Sprachkompetenz vor und nach dem Auslandsaufenthalt
Da Englisch während meines Auslandsaufenthalts die wichtigste Sprache an der Uni und im Alltag war, würde ich meine Sprachkompetenz und vor allem die Sicherheit in der Sprache als höher bezeichnen, verglichen mit der Situation vor dem Auslandssemester. Ich habe außerdem einen Schwedischkurs für Anfänger belegt, der meiner Meinung nach sehr hilfreich war. Im Nachhinein habe ich allerdings festgestellt, dass es doch nützlicher gewesen wäre, auch ein wenig Finnisch zu lernen. Die Stadt Åbo/Turku ist zwar offiziell zweisprachig, im Alltag wird Schwedisch aber nur von wenigen Leuten genutzt.
Wohn- und Lebenssituation
Um eine Unterkunft zu finden, habe ich mich (wie die allermeisten anderen Austauschstudenten auch) im Vorfeld bei der entsprechenden Organisation beworben. Es ist aufgrund der generell hohen Nachfrage empfehlenswert, das so früh wie möglich zu tun.
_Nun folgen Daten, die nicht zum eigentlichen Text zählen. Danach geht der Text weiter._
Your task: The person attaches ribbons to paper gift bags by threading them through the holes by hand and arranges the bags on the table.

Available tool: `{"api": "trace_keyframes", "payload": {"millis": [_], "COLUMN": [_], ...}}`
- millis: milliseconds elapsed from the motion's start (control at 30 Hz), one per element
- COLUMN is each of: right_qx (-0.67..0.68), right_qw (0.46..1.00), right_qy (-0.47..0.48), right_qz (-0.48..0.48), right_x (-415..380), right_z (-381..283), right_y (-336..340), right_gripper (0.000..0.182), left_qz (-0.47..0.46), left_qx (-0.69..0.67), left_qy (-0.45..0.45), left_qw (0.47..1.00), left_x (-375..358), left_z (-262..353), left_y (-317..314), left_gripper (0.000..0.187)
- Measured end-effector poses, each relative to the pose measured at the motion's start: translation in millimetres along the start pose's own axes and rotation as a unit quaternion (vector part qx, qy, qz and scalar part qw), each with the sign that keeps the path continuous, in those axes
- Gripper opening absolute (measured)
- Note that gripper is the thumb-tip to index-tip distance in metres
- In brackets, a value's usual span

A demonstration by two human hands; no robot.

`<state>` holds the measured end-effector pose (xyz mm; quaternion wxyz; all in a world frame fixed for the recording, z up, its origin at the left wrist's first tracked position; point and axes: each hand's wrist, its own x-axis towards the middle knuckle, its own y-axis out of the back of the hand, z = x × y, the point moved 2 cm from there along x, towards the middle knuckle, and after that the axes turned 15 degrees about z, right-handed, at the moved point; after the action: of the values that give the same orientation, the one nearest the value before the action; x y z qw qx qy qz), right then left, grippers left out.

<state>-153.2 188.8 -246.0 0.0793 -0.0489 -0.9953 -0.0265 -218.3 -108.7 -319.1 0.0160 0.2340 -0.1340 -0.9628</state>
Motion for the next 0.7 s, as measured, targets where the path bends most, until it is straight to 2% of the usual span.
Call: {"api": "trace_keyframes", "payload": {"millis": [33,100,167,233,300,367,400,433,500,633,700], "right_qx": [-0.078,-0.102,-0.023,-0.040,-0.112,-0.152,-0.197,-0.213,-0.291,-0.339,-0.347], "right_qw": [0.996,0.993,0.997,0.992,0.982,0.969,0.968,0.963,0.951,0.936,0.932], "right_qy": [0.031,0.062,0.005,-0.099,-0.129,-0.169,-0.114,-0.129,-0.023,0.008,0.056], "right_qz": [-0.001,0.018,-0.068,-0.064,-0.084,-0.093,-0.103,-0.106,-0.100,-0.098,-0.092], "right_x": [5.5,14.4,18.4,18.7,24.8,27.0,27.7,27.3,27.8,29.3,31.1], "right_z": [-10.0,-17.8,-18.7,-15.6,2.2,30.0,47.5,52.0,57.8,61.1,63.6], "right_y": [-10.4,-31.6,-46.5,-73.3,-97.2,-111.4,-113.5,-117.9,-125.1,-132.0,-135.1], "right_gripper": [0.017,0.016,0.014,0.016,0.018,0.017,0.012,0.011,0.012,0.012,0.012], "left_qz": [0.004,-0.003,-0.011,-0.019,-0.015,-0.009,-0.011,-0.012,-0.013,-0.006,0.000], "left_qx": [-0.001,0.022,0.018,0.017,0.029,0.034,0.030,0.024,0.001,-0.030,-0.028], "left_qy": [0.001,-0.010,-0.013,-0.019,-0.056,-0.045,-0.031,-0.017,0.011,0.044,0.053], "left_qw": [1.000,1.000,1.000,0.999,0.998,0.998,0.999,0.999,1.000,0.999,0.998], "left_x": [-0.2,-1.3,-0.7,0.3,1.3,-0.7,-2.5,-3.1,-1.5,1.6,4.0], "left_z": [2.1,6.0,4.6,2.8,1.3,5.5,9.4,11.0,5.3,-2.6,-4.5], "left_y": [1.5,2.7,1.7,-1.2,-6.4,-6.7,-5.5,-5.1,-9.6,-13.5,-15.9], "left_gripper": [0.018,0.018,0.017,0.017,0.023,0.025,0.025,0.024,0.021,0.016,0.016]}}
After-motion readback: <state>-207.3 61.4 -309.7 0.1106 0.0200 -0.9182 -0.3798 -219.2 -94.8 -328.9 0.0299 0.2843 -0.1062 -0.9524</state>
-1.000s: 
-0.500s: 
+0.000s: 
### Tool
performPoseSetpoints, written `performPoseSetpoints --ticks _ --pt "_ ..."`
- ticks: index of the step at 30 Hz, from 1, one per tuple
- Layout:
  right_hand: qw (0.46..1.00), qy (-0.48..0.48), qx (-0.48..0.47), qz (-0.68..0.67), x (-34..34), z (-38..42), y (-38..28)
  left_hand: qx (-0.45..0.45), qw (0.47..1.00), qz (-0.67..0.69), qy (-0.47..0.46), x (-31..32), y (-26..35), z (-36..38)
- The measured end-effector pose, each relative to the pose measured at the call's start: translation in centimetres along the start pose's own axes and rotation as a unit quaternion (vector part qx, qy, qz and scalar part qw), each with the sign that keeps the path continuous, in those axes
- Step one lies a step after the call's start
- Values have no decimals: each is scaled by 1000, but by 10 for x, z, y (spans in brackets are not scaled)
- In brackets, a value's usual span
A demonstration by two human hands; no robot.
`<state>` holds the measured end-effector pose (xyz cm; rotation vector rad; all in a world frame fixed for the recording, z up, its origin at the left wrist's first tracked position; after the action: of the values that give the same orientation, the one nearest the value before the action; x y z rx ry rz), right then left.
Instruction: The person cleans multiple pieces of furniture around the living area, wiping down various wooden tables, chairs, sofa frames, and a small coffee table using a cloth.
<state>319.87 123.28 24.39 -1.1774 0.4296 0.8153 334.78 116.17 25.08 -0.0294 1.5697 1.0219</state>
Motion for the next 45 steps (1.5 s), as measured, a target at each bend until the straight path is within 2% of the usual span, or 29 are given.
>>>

Letztendlich hatte ich mein eigenes Zimmer inklusive Bad und Kühlschrank und eine Küche, die von den 12 Studenten eines Flurs gemeinsam genutzt wurde. In anderen Wohnheimen gab es auch die Möglichkeit, in einer WG zu leben. Auf öffentliche Verkehrsmittel ist man hier nicht so sehr angewiesen, da Turku nicht ganz so groß ist und man von der Unterkunft zum Campus und ins Stadtzentrum gut zu Fuß kommt. Dennoch gibt es ein sehr gut ausgebautes und zuverlässiges öffentliches Nahverkehrssystem: Die Föli-Busse, beziehungsweise in den wärmeren Jahreszeiten auch die Föli-Fahrräder. Diese können mit dem Studententarif zu annehmbaren Preisen genutzt werden. Generell ist Finnland aber eher teuer, vor allem was die Lebensmittel angeht. Da kommt einem das Mensaessen für 2,95€ pro Mahlzeit sehr zugute. Freizeit und soziale Aktivitäten neben der Uni sind für die Finnen sehr wichtig. In diesem Punkt war für uns Austauschstudenten das „Erasmus Student Network“ hilfreich, das vor allem zu Beginn des Semesters, aber auch während unseres gesamten Aufenthaltes unterschiedliche Aktivitäten und Events organisiert hat: Willkommens-und Abschiedspartys, Picknick und Rallyes durch die Stadt, Tagesausflüge in Nationalparks, … Vor allem die organisierten Touren, zum Beispiel nach Lappland oder ins Baltikum, waren eine gute Gelegenheit, mehr von Finnland und der Umgebung zu erkunden. Ansonsten gibt es natürlich auch die Möglichkeit, über die Uni Sportkurse zu belegen oder einem Orchester, einer Band oder einem Chor beizutreten.
Studienfach: Patholinguistik
Aufenthaltsdauer: 01/2023 - 05/2023
Gastuniversität: Åbo Akademi
Gastland: Finnland
Rückblick
Alles in allem ist ein Auslandssemester über das Erasmus+ Programm eine wertvolle und nützliche Erfahrung, die ich jedem empfehlen würde. Neben der Möglichkeit, eine andere Uni und andere Studieninhalte und Lehrmethoden kennenzulernen, trifft man auch Leute aus vielen unterschiedlichen Ländern und kann dadurch seine sprachlichen und kulturellen Kompetenzen erweitern. Abhängig von der individuellen Persönlichkeit kann es natürlich auch etwas Überwindung kosten, diesen Schritt zu gehen und vor allem in den ersten Tagen und Wochen ist man teilweise etwas überfordert mit den vielen neuen Eindrücken. Man ist damit aber nie allein und kann sich sicher sein, dass es den anderen Austauschstudenten um einen herum genauso geht.